The boy spent years of his life using the tree, without showing enough appreciation. My parents both work full-time jobs, that a lot of the time results in them being busy and away a lot. Because of that I get to go to a school like this, always have a plate full of colorful food, and a roof over my head. Even though there are dinners when we aren’t all together, I say thank-you. Did the boy not realize that not all people have their own giving trees?
The boy wants money. The boy wants a house. The boy wants a boat. He keeps coming back, asking for all these things and the tree provides them. Did the boy really need all them all? No. Finding the difference between needs and wants can be tricky, but learning to do so is one of the most important things you can teach yourself. When I’m in stores, especially sports related store, I usually want to buy everything. I want it all, but do I really need it all? As disappointed as I may have been, I didn’t need new cleats or a new soccer ball. Wanting is not needing, and that is an important thing to learn.
This story could be interpreted about abusing our environment. Our forests could be the ‘giving trees’, and the companies that use the wood could be the ‘boy’. The only difference, the ‘giving trees’ (forests) are not happy, and the ‘boy’ (companies) will eventually die because there is no more resources to survive off of, or in the companies cases, make money off of. Is this how this story is supposed to be interpreted?
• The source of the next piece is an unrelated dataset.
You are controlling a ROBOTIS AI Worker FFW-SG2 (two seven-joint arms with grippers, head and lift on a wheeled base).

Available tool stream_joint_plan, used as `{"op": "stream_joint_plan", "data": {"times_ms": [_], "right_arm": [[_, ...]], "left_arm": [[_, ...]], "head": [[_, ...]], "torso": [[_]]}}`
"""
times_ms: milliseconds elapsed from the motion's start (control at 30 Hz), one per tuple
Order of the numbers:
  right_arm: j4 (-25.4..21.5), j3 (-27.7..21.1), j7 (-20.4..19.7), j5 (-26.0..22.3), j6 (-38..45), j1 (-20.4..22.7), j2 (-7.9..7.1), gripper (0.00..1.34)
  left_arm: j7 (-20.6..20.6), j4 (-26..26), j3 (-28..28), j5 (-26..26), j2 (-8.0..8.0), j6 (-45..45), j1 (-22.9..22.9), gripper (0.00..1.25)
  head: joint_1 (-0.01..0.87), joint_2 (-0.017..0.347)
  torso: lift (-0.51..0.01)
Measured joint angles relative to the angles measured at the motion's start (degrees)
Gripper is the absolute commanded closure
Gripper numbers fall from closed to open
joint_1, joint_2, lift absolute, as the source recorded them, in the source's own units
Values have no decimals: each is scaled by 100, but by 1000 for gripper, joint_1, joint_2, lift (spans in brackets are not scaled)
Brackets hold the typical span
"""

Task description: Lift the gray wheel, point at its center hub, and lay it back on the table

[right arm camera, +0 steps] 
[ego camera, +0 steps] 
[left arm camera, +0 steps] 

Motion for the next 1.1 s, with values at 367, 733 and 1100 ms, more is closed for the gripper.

“There’s often nothing that can bring more joy than trying to make someone else happy- and even if someone never gives back, and never seems to care for you, you should keep on doing what makes them happy, no matter how imbalanced the relationship is.” What if I rephrase this, “There’s often nothing that can bring more joy to the Giving Tree, than trying to make the boy happy- and even if the boy never gives back, and never seems to care for the tree, the tree should keep on doing what makes them happy, no matter how imbalanced the relationship is.” This quote is trying to say that it is okay that the boy treated the tree like dirt. Is it okay if both ends of the relationship are happy? I would say that it is not okay. I would not let somebody use me, then leave me, for decades. But, everybody has different opinions, and some people may agree with the statement that it is okay if both ends of the relationship are happy, but one end is getting harmed.
“And after a long time the boy came back again.
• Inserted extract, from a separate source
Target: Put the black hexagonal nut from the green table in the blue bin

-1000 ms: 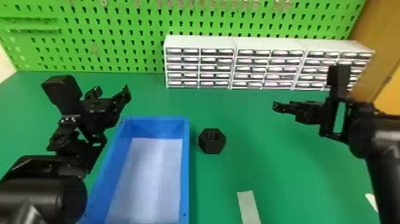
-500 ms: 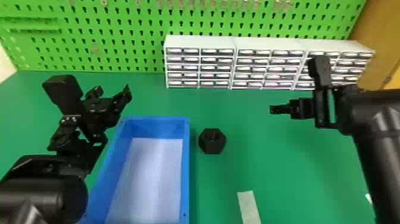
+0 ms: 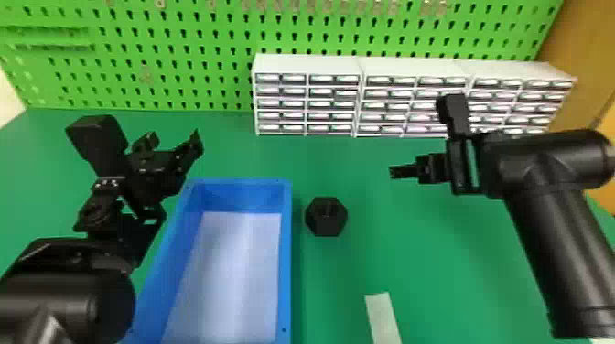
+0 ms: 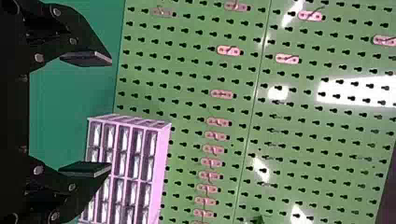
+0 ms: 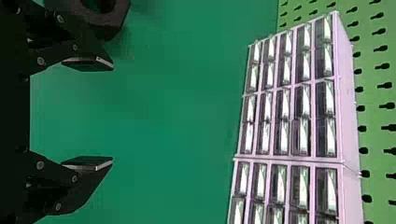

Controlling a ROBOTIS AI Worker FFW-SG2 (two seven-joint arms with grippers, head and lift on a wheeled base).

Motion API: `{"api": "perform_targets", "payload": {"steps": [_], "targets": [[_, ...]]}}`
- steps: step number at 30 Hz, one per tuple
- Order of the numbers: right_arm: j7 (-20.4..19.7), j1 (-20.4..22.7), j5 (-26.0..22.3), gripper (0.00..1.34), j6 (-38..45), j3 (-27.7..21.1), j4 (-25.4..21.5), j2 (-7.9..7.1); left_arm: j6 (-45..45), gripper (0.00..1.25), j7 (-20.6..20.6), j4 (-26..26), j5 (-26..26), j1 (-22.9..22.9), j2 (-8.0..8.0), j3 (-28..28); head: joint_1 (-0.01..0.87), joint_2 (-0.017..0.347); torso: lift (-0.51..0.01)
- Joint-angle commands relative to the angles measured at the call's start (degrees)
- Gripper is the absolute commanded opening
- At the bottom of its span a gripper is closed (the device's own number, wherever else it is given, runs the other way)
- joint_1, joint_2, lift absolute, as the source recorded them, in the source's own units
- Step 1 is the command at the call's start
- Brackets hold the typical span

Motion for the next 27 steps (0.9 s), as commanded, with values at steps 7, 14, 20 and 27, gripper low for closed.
{"api": "perform_targets", "payload": {"steps": [7,14,20,27], "targets": [[-2.3,-3.0,-1.2,0.8,-4.2,1.3,6.8,2.95,0.0,0.79,0.0,0.0,0.0,0.2,0.0,0.3,0.691,0.009,-0.097],[-2.4,-4.0,-1.4,0.8,-4.1,4.3,8.1,4.26,0.0,0.79,0.0,0.0,0.0,0.2,0.0,0.4,0.691,0.009,-0.097],[-2.6,-4.0,-1.5,0.8,-3.3,6.6,8.9,4.97,0.1,0.79,0.0,0.0,0.0,0.2,0.0,0.4,0.691,0.009,-0.097],[-2.9,-3.7,-1.8,0.8,-3.6,7.5,10.2,5.41,0.0,0.79,0.0,0.0,0.1,0.2,0.09,0.4,0.691,0.009,-0.097]]}}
“I am sorry, Boy,” said the tree, “but I have nothing left to give you-
My apples are gone.”
“My teeth are too weak for apples,” said the boy.
“My branches are gone,” said the tree.
“You cannot swing on them-“
“I am too old to swing on branches,” said the boy.
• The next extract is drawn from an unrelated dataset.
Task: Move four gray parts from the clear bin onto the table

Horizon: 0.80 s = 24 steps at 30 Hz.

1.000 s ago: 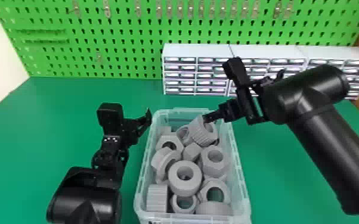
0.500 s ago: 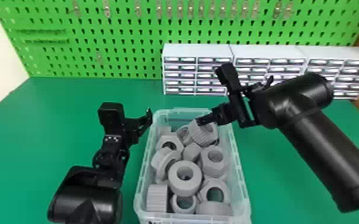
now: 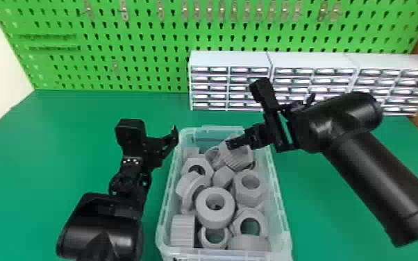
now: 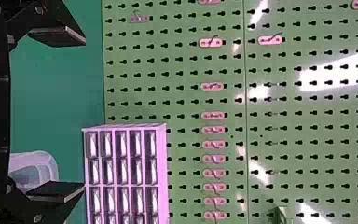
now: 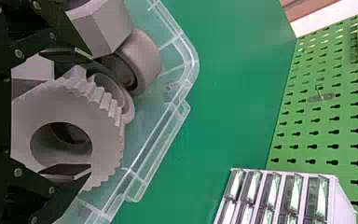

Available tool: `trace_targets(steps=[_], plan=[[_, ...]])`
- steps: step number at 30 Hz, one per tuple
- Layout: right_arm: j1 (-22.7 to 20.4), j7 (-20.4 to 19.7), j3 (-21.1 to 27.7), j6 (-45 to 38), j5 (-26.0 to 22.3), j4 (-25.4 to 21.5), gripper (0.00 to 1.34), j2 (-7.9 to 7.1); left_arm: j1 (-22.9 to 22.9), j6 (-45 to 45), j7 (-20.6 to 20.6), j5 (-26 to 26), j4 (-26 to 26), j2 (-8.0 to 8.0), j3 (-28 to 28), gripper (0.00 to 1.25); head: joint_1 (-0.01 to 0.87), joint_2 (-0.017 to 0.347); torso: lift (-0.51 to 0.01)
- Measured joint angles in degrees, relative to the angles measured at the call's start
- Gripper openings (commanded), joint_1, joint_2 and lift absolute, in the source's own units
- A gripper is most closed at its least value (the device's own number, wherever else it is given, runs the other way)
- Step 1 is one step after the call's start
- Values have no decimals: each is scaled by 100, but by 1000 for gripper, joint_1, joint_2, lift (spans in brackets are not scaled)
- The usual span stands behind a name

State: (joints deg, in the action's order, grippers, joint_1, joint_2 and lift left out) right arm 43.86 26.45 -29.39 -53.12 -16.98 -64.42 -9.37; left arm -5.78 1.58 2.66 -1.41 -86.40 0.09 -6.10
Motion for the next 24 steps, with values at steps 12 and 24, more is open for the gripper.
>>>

“My trunk is gone,” said the tree.
“You cannot climb-“
“I am too tired to climb,” said the boy.
“I am sorry,” sighed the tree.
“I wish that I could give you something… but I have nothing left. I am an old stump. I am sorry…”
“I don’t need very much now,” said the boy, “just a quiet place to sit and rest. I am very tired.”
“Well,” said the tree, straightening herself up as much as she could,
“well, an old stump is a good for sitting and resting. Come, Boy, sit down. Sit down and rest.”
And the boy did.
And the tree was happy.”
In the conclusion, the boy was very self-centered. He was selfish. The tree, however, was kind and patient. She was selfless. Are you going to be the Giving Tree or the boy?